The government is being urged to revise its 2026 budget strategy by trimming around 200 billion baht of “non-essential” spending to accommodate the incoming wave of foreign investment flowing out of China as a result of pressure from US President Donald Trump’s policies.
According to former deputy finance minister Pisit Lee-atham, the new finance minister under the Anutin Charnvirakul administration should review the 2026 budget, which was recently passed by parliament, to determine what is truly useful.
The global economy is at a turning point, with World Trade Organization and International Monetary Fund rules being discarded in favour of a system shaped by Trump’s policies, said Mr Pisit. Any country that can gain access to Trump will receive favours from the US, he said.
Multinational investors that established production bases in China are considering relocating to other nations, said Mr Pisit. Even Chinese investors are seeking to move operations elsewhere to escape Trump’s protectionist measures, he said.
This situation resembles 1985, when the US pressured Japan to adjust its exchange rate, forcing Japanese firms to relocate factories abroad, particularly to Thailand, in the automotive and electronics sectors, fuelling rapid Thai economic growth, said Mr Pisit.
A similar pattern may now emerge, with investors in Europe, Japan, the US and China potentially relocating to Thailand, he said.
Thailand and much of Southeast Asia benefits from a US tariff rate of around 19%, lower than many others such as Brazil, which faces a 50% rate. This presents a golden opportunity for the region, with Thailand as a key production base, said Mr Pisit.

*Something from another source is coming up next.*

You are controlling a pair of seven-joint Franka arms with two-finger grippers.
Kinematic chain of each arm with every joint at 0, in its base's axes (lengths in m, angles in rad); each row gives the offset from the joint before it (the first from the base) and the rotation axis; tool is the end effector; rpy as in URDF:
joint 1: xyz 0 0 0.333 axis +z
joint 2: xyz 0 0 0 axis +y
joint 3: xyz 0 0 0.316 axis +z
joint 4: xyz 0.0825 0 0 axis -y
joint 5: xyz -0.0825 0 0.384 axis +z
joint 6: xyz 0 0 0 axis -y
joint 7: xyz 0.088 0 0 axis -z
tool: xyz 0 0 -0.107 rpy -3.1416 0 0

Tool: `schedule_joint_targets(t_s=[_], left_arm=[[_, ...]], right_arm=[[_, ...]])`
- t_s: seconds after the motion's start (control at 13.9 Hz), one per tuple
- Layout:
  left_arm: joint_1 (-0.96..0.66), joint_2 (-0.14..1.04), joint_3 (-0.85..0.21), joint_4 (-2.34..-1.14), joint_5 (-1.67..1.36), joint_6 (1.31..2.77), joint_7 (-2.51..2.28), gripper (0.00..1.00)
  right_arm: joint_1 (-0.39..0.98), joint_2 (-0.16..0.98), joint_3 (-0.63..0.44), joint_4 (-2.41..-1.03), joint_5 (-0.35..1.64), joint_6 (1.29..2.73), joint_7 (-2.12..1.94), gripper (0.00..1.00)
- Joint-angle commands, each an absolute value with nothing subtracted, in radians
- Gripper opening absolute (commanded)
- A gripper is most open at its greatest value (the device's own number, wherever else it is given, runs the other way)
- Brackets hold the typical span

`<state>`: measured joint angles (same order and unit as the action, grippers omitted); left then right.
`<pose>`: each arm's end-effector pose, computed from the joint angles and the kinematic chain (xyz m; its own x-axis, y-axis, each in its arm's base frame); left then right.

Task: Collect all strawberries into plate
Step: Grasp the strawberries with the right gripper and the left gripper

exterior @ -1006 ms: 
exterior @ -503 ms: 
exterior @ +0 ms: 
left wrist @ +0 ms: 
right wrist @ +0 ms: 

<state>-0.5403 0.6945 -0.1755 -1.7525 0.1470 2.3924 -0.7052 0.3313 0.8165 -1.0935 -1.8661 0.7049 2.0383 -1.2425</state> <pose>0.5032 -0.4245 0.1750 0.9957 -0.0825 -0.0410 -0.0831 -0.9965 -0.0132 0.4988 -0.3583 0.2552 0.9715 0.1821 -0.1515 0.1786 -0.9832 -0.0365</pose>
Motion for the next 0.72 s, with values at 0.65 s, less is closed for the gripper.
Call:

“Investors are looking to relocate from China and are considering Thailand. We must put our house in order to welcome them, such as improving product standard compliance overseen by the Industrial Promotion Department. These efforts were neglected by the previous government, which instead prioritised populist cash handout schemes,” he said.
“As a result, the department’s budget was cut to 100 million baht, down from the 500 million baht it requested.”
The government should focus the 2026 budget on these priorities, particularly by strengthening small and medium-sized enterprises (SMEs) in technology and worker skills to capture opportunities arising from global disruptions and investment in Thailand, said Mr Pisit.
This would enable Thai SMEs to serve as second-tier or third-tier suppliers to industries relocating from China.
If Thailand is not prepared to accommodate them, the country will miss out on the benefits of production relocation, as Chinese investors may bring along their own second-tier or third-tier suppliers, he said.
With just over 10 days remaining in the 2025 budget cycle, government agencies typically rush to exhaust their budgets, which can lead to inefficient spending, said Mr Pisit. The incoming finance minister should curb such practices because those funds ultimately come from taxpayers.
“If it isn’t necessary, don’t spend it because this will only increase the fiscal burden,” he said.
The US requirement for regional value content, which may be set at 40%, should be leveraged to Thailand’s advantage by compelling foreign investors to source second-tier and third-tier suppliers locally, said Mr Pisit. However, this means Thailand must build the capacity to meet the needs of foreign capital.
He said the 2026 budget still contains at least 100-200 billion baht in non-essential or “fat” spending that can be cut and redirected to align with government policies.
In addition, Mr Pisit urged the new government to improve bureaucratic efficiency and speed, as investors are frustrated with delays. Applications for permits pass through numerous desks, and in some cases take years before approval is granted, he said.
“If this government wants to truly boost investment flows, it must issue an order that if a private-sector application sits on any official’s desk for more than three days, it must be reported to the National Anti-Corruption Commission,” said Mr Pisit.
“Businesses are fed up with red tape — if there’s no lubricant, nothing moves.”
For the long term, he proposed tax incentives to encourage more childbirths, especially among Gen Y and Gen Z.
Mr Pisit suggested increasing the tax deduction per child up to 500,000 baht per year, compared with the current 30,000 baht. Without such measures, Thailand’s population will steadily decline, reducing the labour force and eventually undermining the government’s tax revenues.
The incoming finance minister has a brief tenure of about four months, potentially extended another 2-3 months under a minority government.
Introducing new legislation during this period would be risky, as bills could easily be rejected in parliament, he said.
As a consequence, the new minister is likely to operate according to the powers granted by the cabinet, making the passage of new laws challenging, said Mr Pisit.